Readers who grow weary of never-ending fantasy series should pick up Ryan’s Raven’s Blade duology, which starts with The Wolf’s Call and concludes with The Black Song. In this tightly paced novel, Vaelin Al Sorna must once more face the Darkblade and his enormous army, but Vaelin’s own dark magic has returned, tilting the odds ever so slightly. Gritty but epic world-building make this an immersive read, and fans will be delighted by the clues that plenty more stories lie ahead.


Harrow the Ninth by Tamsyn Muir

I think I spent the first third of Harrow the Ninth trying to puzzle out what the heck was going on—but that just kept me turning the pages even faster and staying up even later. Muir proved in Gideon the Ninth that she can put together a gripping mystery. That mystery continues as the Emperor trains Harrow to fight a planet-eating monster that desperately wants to eat the Emperor as well, but visions of a dead woman and the delivery of mysterious letters Harrow apparently wrote to herself make Harrow wonder what is real and what is not. And, most important, who she should believe. Necromancy galore, missing memories (lots!), and a centuries-long conspiracy spin up into a jaw-dropping revelation. Bring on Alecto the Ninth!


Deal with the Devil by Kit Rocha

Readers of Ilona Andrews’ Kate Daniels books or Rebecca Roanhorse’s Sixth World series will find a lot to enjoy in Rocha’s first book in the Mercenary Librarians series. Decades after solar flares decimated the world’s infrastructure, TechCorps keeps the Atlanta-area population "safe" and under strict control. Nina and her team escaped years ago from TechCorps; Knox and his squad are more recently AWOL. When they team up to find the lost Library of Congress, lots could go wrong. But as the chemistry sizzles between Nina and Knox…well, even more could go wrong. Kinetic action scenes, cool/creepy bioengineering, and the constant threat of betrayal make this a fast, one-weekend read.

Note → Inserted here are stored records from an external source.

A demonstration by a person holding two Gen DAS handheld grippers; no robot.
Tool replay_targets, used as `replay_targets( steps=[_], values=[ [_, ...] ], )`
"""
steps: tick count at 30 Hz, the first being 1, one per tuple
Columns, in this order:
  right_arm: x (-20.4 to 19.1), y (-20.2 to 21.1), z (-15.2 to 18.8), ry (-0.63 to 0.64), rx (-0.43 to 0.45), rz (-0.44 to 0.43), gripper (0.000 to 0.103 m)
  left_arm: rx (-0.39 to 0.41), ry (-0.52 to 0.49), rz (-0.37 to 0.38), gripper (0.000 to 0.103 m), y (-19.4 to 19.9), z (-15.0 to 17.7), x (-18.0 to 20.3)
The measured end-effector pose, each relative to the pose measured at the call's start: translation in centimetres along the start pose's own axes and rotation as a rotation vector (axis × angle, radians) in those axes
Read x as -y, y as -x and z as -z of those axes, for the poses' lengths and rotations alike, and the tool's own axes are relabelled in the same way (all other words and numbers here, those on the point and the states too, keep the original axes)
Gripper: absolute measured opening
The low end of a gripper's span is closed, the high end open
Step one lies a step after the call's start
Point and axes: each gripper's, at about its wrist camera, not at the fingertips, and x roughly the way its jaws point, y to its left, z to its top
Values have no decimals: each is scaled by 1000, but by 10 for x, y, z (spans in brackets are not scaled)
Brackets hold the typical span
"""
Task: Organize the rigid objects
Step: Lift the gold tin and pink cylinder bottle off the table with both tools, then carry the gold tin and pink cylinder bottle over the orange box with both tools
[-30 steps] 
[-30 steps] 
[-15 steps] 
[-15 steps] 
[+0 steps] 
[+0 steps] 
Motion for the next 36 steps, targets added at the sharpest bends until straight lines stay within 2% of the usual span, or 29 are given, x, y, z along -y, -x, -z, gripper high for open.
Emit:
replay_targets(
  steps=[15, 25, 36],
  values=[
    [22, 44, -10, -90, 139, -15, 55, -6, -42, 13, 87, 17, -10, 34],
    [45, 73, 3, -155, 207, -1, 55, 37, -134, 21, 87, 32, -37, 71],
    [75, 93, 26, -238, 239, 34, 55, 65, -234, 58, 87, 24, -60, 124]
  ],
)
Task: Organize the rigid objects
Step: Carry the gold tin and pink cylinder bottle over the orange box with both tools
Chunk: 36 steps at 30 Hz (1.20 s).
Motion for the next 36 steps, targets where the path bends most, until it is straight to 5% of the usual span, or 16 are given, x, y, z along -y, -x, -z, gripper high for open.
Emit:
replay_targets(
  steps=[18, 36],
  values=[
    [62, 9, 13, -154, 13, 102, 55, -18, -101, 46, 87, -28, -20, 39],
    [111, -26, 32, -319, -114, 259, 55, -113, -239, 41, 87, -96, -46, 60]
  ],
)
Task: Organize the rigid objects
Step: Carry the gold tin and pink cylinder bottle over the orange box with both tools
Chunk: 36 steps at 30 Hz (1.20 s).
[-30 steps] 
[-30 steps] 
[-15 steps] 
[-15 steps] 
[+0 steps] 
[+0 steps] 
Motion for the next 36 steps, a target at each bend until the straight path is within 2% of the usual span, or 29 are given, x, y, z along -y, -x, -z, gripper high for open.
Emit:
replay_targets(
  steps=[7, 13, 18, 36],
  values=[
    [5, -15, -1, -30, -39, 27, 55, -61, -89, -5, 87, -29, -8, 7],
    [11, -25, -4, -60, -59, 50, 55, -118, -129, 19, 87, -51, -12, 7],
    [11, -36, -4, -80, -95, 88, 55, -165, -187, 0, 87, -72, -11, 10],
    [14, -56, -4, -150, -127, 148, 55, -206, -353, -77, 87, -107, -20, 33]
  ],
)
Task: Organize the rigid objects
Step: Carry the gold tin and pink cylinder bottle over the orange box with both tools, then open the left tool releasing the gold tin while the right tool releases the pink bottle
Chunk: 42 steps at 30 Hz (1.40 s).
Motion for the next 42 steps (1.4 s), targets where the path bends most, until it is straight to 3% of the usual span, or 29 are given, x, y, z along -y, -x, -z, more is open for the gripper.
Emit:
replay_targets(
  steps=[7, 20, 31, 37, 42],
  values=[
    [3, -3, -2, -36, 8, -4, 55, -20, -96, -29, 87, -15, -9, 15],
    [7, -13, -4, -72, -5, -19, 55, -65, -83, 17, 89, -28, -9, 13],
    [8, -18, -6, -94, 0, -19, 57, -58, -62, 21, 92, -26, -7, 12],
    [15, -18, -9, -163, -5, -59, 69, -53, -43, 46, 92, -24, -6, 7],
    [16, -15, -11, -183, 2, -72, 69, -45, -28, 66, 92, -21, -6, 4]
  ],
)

Empire of Wild by Cherie Dimaline

Horror is finally making its comeback in the book world, and Dimaline’s Empire of Wild is a smart, shudder-inducing new entry. Joan’s husband Victor disappeared a year ago, and Joan still constantly searches for him in the woods, on the road side, or anywhere he might appear. But the last place she expects to find him is in an evangelical church tent set up on a Walmart parking lot—and she never imagines he’ll refuse to acknowledge her. And then the killings begin, echoing terrible stories long told by the Métis elders in Joan’s community about a creature known as the Rogarou who preys on the Métis.

And several more great series continue this month. Don’t miss Brian Naslund’s continuation of his Dragons of Terra saga with Sorcery of a Queen, Seth Dickinson’s political genius in The Tyrant Baru Cormorant, R.A. Salvatore’s newest Drizzt novel with Relentless, or Faith Hunter’s Spells for the Dead, which continues her Soulwood series.

Plus lovers of young adult reads should try Lobizona by Romina Garber, about a teen with abilities she doesn’t understand but seem awfully wolflike. And of course, Stephenie Meyer’s Midnight Sun is a can’t-miss read for Twilight fans who want to read the story from Edward’s point of view.